Contest Behavior

This page is about all things win/lose, punishments/rewards, and competitive behavior in general. Here are a few examples:

  • Many computer or video games. Points, pellets, bonus rounds, extra lives (If you know of noncompetitive ones please tell me about them).
  • War. Pick any one.
  • Incentive programs, award charts, summer reading games, box top collections at schools, scratch and win cards at fast food restaurants, frequent flyer miles.
  • Grades at school. Degrees, diplomas, certificates. Resumes.
  • Organized sports, tournaments, trophies, competitions, meets.
  • The legal system. Fines, tickets, prison.
  • More- chime in…

I am even more curious other more subtle and hidden behaviors that result from or are related to competitive, dualistic thinking in my culture and experience.  Here are some of those examples:

  • Order over chaos. So that things can easily be compared they need to be sliced and formed into smaller similar bits. It is easier to tell if you are succeeding or not if there is a scale or set of rules to follow. School and work schedules and behavior rules. The need to generalize, categorize, group and label.
  • The desire to “accomplish” something by finishing it. A book, a product, a conversation. The desire to read to the end of the book/article (even if it isn’t interesting, your bus is waiting, your child is shoving another in your hand to replace it). A sense of satisfaction from completing something (ie. emptying a box of kleenex, drinking the last of the juice and tossing that bottle in the bin) even if the act depletes needed supplies or is detrimental to the environment. Wanting to wrap up a “conversation” (more like information missile) and move on rather than linger in that uncomfortable moment of not knowing whether the other guy has understood you.
  • The desire for a physical reward. Presents on birthdays and holidays. Feeling like you need to buy something if you go to the store. Going to an event just because the first 100 people get a free “___”.
  • Framing conversations or interactions in a win lose format. Lets see who is right. Interpreting comments as critiques. The habit some supervisors or parents have of telling telling you one nice thing before criticizing another behavior.
  • The desire to quantify and balance all exchanges. The bag was ripped, maybe they’ll charge me less. They helped us with the yardwork last week, so we should help them move their couch.
  • The mandatory link between the act of giving and the consideration of return or exchange value of the gift. I can’t just get a book for Susan when I’m giving her sister a pair of pajamas. If he drives me to work, I should probably take him next week.  When making “donations” getting a tax receipt, feeling good about helping to “fix” someone else’s problem.
  • Conversation manipulation. The need to have the last word. To be right and make sure the other knows it. Or to be wrong and apologize. The need to subdivide conversations into tidy “information packets” (aka. bullet points). The need for every conversation to have a “goal”. In this very example, the assumption that I might be creating this bulleted list to declare “10 Certain Behaviors Related to Contest Behavior” Additionally, the assumption that these behaviors are all “bad” all the time.
  • Requirement that all business must have an intention. Seeing the world as having problems to fix rather than being a mystery to be lived. Teaching a child rather than letting him learn. Starting a phone call with “I was just calling to say…”. When commenting that you like your job at the homeless shelter, hearing back, “Of course because you get to help so many people” The urge for adults to find a goal in children’s behavior or activity (How great that your daughter is in gymnastics, maybe she’ll be in the olympics someday!)
  • Self deprication.
  • And there are more…

I bring these up because, for me, they are great obstacles to connection with others. Does anyone have any recommended reading on this topic?

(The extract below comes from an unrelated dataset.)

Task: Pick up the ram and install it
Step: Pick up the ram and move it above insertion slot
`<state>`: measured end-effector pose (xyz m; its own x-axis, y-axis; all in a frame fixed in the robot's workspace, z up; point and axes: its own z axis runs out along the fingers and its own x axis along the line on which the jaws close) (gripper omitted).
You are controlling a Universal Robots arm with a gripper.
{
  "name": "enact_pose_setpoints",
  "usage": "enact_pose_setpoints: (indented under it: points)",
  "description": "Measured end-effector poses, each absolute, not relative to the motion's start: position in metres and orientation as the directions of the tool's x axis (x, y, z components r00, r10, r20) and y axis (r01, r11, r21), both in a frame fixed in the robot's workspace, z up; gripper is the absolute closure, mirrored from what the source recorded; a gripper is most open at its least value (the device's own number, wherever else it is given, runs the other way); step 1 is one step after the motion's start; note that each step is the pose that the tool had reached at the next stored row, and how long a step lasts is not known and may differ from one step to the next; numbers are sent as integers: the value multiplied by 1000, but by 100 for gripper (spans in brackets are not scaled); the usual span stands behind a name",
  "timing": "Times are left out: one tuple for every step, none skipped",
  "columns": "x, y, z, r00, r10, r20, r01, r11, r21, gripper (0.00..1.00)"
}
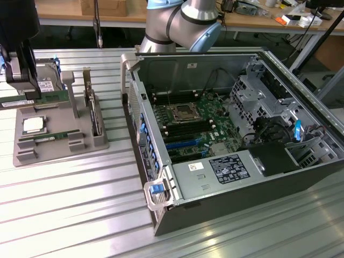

One Response to “Contest Behavior”

  1. Deborah Says:

    I am very aware of what I call my A-student behavior. This is when I figure out how a social/political system works and how to “succeed” within it. Particularly how to please and extract praise from the people perceived to wield power within that environment. It wasn’t till I was an adult that I began to recognize how my ability to succeed within new systems diverted me from ever hearing my own voice, naming my own interests, pursuing my own desires. I still have a very hard time locating my personal motivation, and an even harder time pursuing it when it puts me on a path leading away from where the praise is.

    But I now try to make space for my own intentions and desires to take shape, and I practice being reason enough for myself.